D’ici là, bon dimanche et bonne semaine à tous!

3 réponses

  1. Les mains sur le volant
    La tête ailleurs
    Je drive un cerf-volant
    En Équateur
    J’ai pas la ceinture sécurit’
    Je prends la fuite
    Je vais n’importe où
    Mais j’y vais et tout de suite
    Les mains sur le volant
    Le corps qui bouge
    Je grille en cerf-volant
    Tous les feux rouges…

    Petit refrain de 1985. « Les mains sur le volant » de… oups j’ai oublié ! (sourire)!

  2. Je me suis demandé si souvent si Mélanie m’avait oublié. Notre amour était si enfantin qu’il n’avait surement pas laissé de traces. Pour moi, malgré mes huit ans, c’était différent. C’était la première fille que j’ai eue comme compagnon de jeu. L’espace d’un été.

    Son père était le gardien du phare qui vigilait la mer chaque nuit. Et de là-haut, il gardait aussi un œil amical sur la propriété de papa. Ils étaient des amis depuis l’enfance.

    Cet été-là, le cancer avait été le plus fort. Papa avait perdu. C’était sa première défaite. Après près de 5O ans d’existence. Nous avons tous beaucoup pleuré. Mélanie avait été aussi triste que moi. Autant que je m’en souvienne.

    Et puis plus rien.

    Nous sommes rentrés à Paris. La maison est restée vide pendant vingt ans. Plus de jeux. Plus de phare. Plus de Mélanie. Juste les souvenirs. Mes souvenirs.

    Il fait chaud. Nous retournons là-bas, maman pour noyer ses vieux chagrins, moi pour voir si mes souvenirs d’enfance sont aussi beaux que ce que j’ai gardé d’eux.

    Rien n’a changé.

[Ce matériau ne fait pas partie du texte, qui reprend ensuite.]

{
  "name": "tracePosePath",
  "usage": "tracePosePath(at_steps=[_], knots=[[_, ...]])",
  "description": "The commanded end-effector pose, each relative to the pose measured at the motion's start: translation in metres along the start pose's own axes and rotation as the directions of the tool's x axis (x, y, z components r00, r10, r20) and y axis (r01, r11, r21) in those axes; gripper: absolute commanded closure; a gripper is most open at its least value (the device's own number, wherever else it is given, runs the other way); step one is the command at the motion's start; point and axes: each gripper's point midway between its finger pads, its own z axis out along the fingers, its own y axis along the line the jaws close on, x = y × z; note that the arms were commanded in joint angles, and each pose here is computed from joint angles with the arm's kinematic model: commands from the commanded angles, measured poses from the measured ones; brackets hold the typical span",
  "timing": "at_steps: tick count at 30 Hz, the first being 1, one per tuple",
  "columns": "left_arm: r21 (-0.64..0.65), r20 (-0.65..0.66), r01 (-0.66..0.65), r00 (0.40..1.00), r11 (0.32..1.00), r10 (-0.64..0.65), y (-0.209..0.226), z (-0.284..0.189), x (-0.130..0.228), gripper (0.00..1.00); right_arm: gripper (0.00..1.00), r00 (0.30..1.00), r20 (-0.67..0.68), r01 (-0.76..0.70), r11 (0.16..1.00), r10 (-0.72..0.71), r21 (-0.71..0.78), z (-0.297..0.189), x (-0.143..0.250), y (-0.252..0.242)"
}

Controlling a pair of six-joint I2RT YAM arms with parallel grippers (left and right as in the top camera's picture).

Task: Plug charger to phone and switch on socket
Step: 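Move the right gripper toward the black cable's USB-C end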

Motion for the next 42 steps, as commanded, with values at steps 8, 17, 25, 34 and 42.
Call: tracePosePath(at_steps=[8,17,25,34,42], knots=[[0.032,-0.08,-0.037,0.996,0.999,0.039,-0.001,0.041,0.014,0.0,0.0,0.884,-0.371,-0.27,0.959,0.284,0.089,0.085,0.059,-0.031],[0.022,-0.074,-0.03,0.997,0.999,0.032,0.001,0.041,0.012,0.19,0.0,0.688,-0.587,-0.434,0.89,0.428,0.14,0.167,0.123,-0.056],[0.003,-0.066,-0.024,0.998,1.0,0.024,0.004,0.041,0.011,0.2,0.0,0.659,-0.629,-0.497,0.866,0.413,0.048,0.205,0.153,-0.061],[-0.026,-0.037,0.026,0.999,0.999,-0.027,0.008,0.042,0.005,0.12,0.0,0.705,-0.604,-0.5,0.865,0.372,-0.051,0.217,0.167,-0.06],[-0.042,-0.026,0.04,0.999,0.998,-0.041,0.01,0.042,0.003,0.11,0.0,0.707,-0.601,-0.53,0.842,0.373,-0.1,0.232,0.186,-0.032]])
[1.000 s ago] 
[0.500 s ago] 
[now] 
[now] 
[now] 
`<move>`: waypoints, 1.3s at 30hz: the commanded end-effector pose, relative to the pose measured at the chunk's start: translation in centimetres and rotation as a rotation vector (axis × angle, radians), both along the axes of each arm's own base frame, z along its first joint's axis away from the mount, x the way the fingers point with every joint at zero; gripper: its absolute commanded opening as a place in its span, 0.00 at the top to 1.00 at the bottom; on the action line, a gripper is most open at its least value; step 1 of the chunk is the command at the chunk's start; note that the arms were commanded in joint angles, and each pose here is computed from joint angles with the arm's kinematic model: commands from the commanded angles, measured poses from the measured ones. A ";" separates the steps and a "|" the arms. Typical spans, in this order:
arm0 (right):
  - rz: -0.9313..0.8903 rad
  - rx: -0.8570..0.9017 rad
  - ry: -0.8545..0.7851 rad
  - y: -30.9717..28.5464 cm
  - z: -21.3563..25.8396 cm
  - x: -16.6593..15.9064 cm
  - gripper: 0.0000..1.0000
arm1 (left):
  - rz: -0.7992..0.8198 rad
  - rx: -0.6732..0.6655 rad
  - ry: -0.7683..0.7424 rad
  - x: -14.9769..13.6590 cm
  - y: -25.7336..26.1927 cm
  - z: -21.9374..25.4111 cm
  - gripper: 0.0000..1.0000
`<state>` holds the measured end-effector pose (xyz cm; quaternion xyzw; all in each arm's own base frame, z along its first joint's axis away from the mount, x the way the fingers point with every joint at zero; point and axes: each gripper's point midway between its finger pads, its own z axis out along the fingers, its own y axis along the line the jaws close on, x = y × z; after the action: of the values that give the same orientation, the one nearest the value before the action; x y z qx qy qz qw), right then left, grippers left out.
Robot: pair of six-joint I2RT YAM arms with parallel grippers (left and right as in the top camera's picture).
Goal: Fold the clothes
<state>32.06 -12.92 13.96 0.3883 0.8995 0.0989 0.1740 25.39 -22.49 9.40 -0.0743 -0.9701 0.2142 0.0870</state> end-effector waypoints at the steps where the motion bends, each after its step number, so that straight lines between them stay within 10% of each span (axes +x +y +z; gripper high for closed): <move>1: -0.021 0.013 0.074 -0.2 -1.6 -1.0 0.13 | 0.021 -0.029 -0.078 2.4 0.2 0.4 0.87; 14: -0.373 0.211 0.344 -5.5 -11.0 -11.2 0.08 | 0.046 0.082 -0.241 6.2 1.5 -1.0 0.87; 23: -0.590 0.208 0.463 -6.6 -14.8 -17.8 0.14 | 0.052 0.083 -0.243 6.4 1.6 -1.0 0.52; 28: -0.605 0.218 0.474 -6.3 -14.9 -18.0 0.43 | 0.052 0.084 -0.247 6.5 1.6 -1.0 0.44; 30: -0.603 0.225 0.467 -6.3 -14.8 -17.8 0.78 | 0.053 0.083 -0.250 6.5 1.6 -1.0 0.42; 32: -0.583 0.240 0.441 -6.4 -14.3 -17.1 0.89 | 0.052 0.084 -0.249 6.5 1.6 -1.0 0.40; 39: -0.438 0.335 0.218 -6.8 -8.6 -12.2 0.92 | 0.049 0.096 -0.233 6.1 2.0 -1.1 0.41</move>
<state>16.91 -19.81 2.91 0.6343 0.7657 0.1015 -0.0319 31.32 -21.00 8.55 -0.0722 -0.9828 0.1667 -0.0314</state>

Mon regard s’enchaine au vieux phare. Gardien fidèle du temps qui passe. Toujours aussi serein et élégant. Intact. Comme dans mes souvenirs.

    J’ai le cœur qui bat. Très fort. Il me tarde de revoir Mélanie.

  3. Il en a rêvé toute l’année.
    Il arrive enfin à son rendez-vous tant espéré.
    Il laisse tout: son chapeau, son cabas et son livre.
    Tout excité, il laisse même son auto en marche.
    Il court et se jette éperdument dans les bras de la mer.